Du jour au lendemain, les politiciens impérialistes à Washington et dans les capitales européennes, qui avaient salué Mursi en tant que premier président «démocratiquement élu» d’Egypte quand ils espéraient que son élection stopperait la révolution, l’ont abandonné aux prisons de Sissi.

Les commentaires les plus sinistres et grotesques sont peut-être ceux de Lady Catherine Ashton, alors cheffe de la politique étrangère de l’UE, qui a rendu visite à Mursi en prison peu après le coup d’État, à la fin juillet 2013. Apportant la bénédiction de la bourgeoisie européenne au coup de Sissi, Ashton a déclaré qu’elle et Mursi avaient pu «parler de la situation, et nous avons pu parler de la nécessité d’avancer. Les gens autour de lui prennent soin de lui. J’ai regardé les installations.»
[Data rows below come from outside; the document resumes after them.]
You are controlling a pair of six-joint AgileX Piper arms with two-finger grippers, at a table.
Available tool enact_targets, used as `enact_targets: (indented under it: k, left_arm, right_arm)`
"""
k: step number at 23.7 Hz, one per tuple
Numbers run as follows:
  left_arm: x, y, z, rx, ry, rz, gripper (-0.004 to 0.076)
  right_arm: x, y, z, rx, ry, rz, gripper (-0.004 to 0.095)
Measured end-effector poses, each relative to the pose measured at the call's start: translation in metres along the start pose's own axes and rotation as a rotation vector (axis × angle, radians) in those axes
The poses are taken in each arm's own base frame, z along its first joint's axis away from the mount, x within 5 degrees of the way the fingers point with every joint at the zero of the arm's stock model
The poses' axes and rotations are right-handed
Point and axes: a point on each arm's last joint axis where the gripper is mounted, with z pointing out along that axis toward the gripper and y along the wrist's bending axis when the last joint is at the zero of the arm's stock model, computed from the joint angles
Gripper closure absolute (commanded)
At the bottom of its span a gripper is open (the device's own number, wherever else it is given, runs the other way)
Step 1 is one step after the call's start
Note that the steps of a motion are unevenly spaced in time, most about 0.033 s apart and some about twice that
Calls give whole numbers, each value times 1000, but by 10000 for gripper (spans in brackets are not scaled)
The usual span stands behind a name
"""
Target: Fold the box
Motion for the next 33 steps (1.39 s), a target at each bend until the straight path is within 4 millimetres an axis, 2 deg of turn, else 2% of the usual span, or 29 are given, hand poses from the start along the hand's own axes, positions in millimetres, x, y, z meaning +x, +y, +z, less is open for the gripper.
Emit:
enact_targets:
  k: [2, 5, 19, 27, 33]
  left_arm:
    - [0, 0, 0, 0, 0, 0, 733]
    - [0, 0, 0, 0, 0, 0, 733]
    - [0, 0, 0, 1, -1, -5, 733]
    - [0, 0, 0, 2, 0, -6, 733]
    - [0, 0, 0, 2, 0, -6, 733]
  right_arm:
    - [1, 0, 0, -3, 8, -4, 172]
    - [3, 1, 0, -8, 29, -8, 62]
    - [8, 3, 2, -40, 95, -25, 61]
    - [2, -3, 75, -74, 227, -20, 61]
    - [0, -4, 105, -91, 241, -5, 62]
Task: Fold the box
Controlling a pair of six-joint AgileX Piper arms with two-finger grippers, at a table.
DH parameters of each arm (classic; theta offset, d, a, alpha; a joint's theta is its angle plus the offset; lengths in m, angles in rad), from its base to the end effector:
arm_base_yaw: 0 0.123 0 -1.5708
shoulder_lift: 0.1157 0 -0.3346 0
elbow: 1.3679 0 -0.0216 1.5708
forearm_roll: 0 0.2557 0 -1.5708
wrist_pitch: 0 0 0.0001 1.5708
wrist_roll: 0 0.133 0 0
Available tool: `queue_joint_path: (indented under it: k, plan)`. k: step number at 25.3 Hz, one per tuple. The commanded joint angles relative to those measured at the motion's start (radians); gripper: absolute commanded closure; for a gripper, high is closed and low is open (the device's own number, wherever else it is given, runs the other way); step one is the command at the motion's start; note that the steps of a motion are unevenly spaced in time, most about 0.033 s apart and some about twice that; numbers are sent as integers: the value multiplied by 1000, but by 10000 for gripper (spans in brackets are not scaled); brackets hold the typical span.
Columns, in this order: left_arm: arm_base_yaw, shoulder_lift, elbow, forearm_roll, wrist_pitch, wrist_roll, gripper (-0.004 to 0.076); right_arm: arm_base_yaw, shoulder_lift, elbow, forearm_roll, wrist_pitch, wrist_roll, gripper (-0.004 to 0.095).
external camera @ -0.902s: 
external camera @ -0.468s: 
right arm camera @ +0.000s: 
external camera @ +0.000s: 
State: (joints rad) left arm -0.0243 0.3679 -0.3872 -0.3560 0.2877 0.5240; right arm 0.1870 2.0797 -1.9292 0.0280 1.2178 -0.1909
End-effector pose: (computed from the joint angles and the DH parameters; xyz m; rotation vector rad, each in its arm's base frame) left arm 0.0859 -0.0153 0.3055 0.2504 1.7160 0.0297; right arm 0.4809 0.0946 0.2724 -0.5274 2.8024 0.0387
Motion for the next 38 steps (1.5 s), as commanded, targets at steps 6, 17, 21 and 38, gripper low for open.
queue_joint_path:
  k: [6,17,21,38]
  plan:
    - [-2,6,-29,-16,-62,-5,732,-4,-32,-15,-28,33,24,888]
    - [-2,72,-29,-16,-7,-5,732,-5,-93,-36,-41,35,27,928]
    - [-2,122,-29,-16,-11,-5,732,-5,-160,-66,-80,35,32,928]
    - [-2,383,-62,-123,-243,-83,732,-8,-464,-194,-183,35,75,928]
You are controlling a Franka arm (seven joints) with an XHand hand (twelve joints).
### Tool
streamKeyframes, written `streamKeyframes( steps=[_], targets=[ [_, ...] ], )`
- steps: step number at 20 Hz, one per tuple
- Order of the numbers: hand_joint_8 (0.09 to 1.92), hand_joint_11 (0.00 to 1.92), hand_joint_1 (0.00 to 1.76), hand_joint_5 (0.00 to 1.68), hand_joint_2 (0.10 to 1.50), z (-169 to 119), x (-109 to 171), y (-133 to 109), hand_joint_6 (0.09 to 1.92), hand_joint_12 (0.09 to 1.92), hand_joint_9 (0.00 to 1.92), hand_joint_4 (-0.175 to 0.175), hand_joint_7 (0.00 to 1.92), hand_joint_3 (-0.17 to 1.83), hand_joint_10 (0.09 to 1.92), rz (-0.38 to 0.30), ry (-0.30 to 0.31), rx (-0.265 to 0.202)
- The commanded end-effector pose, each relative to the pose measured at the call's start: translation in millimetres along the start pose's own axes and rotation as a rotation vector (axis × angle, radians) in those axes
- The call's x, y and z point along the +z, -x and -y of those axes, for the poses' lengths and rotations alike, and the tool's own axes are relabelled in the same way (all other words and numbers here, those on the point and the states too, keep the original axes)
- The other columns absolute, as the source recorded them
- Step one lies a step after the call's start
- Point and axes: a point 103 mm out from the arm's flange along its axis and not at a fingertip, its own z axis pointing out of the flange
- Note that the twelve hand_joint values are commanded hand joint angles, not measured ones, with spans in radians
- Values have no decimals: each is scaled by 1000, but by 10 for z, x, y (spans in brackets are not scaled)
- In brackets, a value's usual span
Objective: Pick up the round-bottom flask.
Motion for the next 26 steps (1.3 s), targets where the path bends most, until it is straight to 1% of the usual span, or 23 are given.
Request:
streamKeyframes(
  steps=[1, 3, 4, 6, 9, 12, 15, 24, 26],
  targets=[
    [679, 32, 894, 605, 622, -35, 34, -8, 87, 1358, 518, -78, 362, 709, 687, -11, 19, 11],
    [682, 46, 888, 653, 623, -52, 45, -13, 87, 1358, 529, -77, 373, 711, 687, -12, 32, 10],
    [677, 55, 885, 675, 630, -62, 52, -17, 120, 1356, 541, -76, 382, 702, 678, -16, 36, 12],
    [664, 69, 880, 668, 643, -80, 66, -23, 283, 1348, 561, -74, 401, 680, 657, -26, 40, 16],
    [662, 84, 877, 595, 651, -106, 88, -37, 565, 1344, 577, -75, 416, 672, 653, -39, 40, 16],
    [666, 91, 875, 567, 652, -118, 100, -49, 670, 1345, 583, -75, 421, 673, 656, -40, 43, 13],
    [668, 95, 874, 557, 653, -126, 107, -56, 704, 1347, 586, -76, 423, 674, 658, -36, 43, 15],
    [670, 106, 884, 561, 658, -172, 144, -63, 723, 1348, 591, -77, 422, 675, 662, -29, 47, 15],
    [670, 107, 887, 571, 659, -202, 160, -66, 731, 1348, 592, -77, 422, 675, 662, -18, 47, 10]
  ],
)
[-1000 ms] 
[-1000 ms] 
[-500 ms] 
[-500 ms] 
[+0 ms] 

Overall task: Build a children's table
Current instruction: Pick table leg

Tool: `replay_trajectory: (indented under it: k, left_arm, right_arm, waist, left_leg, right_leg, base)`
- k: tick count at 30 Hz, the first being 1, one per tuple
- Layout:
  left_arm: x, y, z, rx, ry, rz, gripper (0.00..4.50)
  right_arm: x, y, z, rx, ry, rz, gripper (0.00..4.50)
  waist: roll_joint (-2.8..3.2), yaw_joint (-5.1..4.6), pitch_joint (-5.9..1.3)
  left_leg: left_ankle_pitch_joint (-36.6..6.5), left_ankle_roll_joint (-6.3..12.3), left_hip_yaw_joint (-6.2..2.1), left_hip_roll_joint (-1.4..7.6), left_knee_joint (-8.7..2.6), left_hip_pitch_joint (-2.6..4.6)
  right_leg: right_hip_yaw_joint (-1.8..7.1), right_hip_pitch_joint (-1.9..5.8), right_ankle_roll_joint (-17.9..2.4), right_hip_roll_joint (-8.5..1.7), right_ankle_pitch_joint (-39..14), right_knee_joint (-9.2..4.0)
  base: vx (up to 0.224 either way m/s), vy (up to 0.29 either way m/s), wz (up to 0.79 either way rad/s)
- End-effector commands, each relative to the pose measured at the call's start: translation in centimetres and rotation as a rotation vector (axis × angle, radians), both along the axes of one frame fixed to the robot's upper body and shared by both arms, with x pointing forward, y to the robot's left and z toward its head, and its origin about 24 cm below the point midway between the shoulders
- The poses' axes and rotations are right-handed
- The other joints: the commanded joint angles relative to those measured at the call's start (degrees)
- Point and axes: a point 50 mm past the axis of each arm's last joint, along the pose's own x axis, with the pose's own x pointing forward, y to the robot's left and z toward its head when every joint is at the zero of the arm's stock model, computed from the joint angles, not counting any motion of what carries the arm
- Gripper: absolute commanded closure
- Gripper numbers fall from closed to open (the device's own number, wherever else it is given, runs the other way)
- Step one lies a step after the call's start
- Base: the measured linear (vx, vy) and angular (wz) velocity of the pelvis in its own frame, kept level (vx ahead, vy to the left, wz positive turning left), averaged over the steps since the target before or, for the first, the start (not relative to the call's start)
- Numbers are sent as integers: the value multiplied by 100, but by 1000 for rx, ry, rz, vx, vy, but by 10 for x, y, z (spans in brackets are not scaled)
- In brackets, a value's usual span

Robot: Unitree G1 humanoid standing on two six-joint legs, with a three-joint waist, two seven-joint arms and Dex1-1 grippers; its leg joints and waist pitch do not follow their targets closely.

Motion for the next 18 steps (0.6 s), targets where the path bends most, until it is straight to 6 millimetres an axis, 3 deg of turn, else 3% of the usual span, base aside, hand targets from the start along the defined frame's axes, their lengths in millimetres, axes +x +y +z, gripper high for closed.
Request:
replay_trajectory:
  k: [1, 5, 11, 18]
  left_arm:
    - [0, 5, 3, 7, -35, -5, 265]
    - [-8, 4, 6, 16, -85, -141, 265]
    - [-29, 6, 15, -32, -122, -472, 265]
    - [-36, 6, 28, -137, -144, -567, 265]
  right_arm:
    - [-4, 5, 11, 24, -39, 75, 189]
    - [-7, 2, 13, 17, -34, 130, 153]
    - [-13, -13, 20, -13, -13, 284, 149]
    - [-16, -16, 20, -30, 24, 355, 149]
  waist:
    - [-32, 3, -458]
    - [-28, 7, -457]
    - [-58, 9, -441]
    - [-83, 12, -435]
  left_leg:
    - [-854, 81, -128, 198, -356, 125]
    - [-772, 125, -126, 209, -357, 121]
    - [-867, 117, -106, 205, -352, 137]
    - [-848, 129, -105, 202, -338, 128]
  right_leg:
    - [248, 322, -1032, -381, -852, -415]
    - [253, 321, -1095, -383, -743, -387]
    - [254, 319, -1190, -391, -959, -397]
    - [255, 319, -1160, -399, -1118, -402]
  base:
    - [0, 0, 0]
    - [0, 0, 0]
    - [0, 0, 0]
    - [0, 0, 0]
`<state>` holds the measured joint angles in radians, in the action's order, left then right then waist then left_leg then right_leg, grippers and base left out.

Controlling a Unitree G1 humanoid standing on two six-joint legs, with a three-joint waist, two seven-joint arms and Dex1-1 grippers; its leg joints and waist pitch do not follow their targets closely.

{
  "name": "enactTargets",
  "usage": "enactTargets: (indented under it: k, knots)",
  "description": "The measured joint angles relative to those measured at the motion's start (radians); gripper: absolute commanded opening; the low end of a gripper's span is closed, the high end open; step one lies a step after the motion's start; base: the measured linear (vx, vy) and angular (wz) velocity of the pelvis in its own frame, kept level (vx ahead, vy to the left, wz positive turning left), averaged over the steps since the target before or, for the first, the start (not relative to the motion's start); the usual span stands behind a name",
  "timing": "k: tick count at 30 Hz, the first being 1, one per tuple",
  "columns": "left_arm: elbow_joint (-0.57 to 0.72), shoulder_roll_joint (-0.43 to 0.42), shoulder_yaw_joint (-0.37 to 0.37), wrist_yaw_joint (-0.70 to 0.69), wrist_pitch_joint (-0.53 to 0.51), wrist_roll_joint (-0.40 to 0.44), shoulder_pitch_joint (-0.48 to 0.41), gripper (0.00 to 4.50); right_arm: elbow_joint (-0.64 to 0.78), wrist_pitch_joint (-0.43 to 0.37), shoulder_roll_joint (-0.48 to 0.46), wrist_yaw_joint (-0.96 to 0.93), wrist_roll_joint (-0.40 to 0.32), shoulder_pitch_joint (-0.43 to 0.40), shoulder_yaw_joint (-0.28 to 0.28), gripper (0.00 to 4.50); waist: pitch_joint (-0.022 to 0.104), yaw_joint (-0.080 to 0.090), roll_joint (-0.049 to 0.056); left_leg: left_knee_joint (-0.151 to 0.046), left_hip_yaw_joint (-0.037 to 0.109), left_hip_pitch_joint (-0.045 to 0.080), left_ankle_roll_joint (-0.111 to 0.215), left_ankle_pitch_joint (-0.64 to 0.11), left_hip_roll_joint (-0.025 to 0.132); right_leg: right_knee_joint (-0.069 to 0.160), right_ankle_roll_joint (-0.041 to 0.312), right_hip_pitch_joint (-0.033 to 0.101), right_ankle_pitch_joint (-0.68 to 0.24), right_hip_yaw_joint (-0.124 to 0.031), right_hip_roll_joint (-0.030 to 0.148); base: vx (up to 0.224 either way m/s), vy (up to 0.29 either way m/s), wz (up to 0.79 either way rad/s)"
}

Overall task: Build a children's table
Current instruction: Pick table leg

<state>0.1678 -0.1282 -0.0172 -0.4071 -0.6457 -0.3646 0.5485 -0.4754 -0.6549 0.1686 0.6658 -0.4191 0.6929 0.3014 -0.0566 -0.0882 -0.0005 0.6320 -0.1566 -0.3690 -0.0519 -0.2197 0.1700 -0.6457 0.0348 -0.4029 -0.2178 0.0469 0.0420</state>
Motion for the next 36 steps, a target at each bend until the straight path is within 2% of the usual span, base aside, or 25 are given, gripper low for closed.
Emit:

Depuis lors, les administrations américaines sous la direction du démocrate Barack Obama comme du républicain Donald Trump ont fourni à l’armée égyptienne des milliards de dollars d’aide. Trump, la chancelière allemande Angela Merkel, le premier ministre britannique de l’époque David Cameron et le président français Emmanuel Macron ont tous accueilli Sissi pour des visites officielles. Le prédécesseur de Macron, François Hollande, qui, comme Sissi, a décrété l’état d’urgence pour s’attaquer aux travailleurs, l’aurait considéré comme un ami.

Aujourd’hui, sur fond de mobilisations de masse pour la chute des régimes militaires au Soudan voisin et en Algérie, ainsi que de luttes croissantes en Amérique et en Europe, les puissances impérialistes dépendent de plus en plus du bourreau du Caire. En 2019, le secrétaire d’État américain Mike Pompeo s’est rendu au Caire pour menacer l’Iran de guerre. Macron est allé vendre des armes lors du mouvement des «gilets jaunes». Peu après son retour du Caire, où Sissi interdit la vente de gilets jaunes, l’armée française a autorisé ses soldats en mars à tirer sur les «gilets jaunes.»

Tous ces gouvernements sont entachés par les abus infligés à Mursi qui ont entraîné sa mort.